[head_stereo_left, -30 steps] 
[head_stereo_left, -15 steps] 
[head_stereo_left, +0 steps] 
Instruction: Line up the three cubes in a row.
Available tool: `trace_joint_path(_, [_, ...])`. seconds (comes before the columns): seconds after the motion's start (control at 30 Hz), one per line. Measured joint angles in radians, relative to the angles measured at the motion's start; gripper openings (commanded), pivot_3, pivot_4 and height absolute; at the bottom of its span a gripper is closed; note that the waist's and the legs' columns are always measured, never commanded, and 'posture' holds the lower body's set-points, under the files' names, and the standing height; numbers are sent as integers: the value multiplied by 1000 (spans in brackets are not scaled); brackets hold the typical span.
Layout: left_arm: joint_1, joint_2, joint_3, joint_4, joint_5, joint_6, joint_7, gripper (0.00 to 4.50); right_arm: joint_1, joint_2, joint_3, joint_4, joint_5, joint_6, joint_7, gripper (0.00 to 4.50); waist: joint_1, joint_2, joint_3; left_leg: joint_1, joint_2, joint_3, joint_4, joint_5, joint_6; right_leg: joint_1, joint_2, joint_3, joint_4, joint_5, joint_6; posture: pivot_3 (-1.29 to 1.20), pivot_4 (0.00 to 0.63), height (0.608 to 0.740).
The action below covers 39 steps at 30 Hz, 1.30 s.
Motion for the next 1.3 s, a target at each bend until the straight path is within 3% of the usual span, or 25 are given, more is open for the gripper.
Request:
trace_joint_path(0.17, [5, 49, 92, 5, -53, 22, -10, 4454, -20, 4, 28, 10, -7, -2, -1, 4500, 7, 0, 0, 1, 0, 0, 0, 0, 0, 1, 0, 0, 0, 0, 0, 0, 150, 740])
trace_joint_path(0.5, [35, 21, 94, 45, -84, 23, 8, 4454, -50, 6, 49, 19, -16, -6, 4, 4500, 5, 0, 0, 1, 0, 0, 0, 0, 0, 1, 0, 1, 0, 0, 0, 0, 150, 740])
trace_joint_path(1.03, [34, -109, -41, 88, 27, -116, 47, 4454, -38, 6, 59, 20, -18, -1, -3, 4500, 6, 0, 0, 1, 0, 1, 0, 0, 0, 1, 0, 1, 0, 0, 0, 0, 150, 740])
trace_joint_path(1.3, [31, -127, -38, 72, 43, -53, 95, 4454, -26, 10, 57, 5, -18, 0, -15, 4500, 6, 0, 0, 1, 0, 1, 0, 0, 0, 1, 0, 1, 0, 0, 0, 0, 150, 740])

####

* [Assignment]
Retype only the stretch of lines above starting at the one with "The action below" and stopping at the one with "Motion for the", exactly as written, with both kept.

* [Exercise result]
The action below covers 39 steps at 30 Hz, 1.30 s.
Motion for the next 1.3 s, a target at each bend until the straight path is within 3% of the usual span, or 25 are given, more is open for the gripper.

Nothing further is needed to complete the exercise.